Jakarta, Gesuri.id - Anggota DPR RI dari PDI Perjuangan, Yohanis Fransiskus Lema atau Ansy Lema menilai, Presiden Joko Widodo tak perlu menerbitkan Peraturan Pemerintah Pengganti Undang-Undang Komisi Pemberantasan Korupsi (Perppu KPK).
Menurut Ansy, Perppu KPK adalah hak subjektif presiden dan sifatnya sementara saja. Berbagai elemen masyarakat dan mahasiswa sebaiknya mengajukan gugatan atas UU KPK ke Mahkamah Konstitusi (MK) agar keputusannya mengikat dan permanen.

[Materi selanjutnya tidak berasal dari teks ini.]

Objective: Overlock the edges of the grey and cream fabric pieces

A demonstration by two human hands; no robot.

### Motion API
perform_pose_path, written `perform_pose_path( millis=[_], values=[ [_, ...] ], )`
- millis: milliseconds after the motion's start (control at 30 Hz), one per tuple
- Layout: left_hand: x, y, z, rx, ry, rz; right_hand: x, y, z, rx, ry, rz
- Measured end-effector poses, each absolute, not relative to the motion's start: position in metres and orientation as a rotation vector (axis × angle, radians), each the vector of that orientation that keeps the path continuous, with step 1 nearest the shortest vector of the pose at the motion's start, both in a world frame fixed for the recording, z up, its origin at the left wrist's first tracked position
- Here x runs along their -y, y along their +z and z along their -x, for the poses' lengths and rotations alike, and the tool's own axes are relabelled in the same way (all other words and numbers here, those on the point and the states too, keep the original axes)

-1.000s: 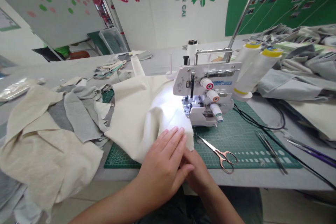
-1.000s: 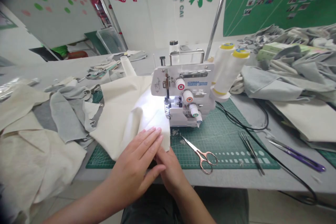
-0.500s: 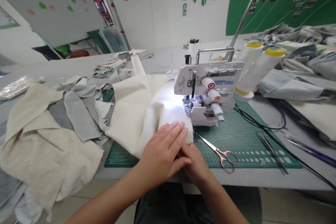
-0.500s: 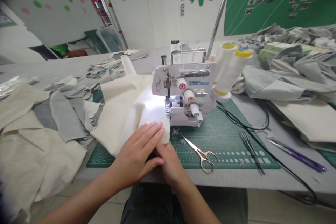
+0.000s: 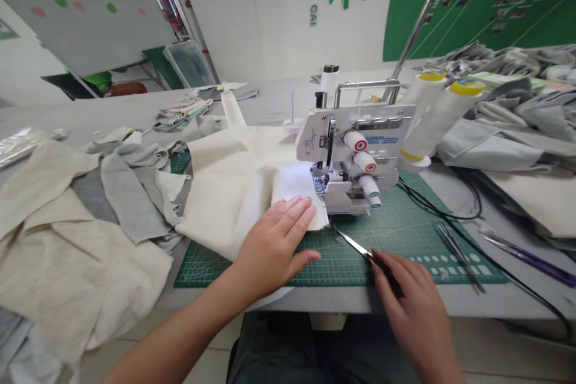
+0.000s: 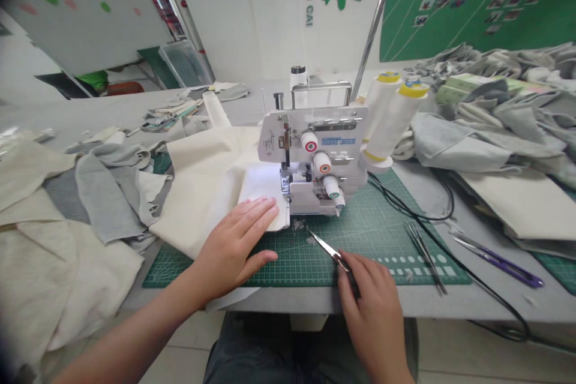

Baca:RKUHP Revisi UUKPK: Semua Akan Indah Pada Waktunya
Mantan aktivis 1998 itu mengatakan, tidak ada kondisi kegentingan yang memaksa Presiden menerbitkan Perppu KPK. Tidak pula ada kekosongan hukum yang mengharuskan perlu diterbitkan Perppu.
Saya menilai demonstrasi mahasiswa bukan kondisi kegentingan memaksa. Suara mereka didengar, direspons secara baik oleh presiden dan DPR. Presiden dan DPR tidak menutup telinga, justru mendengar suara-suara di ruang publik. Respons itu sudah dibuktikan melalui penundaan pengesahan RUU KHUP, RUU Minerba, RUU PKS dan RUU Pertanahan. Empat dari lima tuntutan mahasiswa dipenuhi presiden. Bahkan presiden mengundang mahasiswa untuk berdiskusi, namun ditolak mahasiswa. Itu menunjukan bahwa presiden dan DPR terbuka terhadap koreksi dan sadar bahwa proses pengambilan keputusan politik bisa keliru. Ini yang oleh filsuf Karl Popper disebut konsep falsifikasi dalam proses pengambilan kebijakan, kata Ansy, kepada gesuri.id, Sabtu (5/10).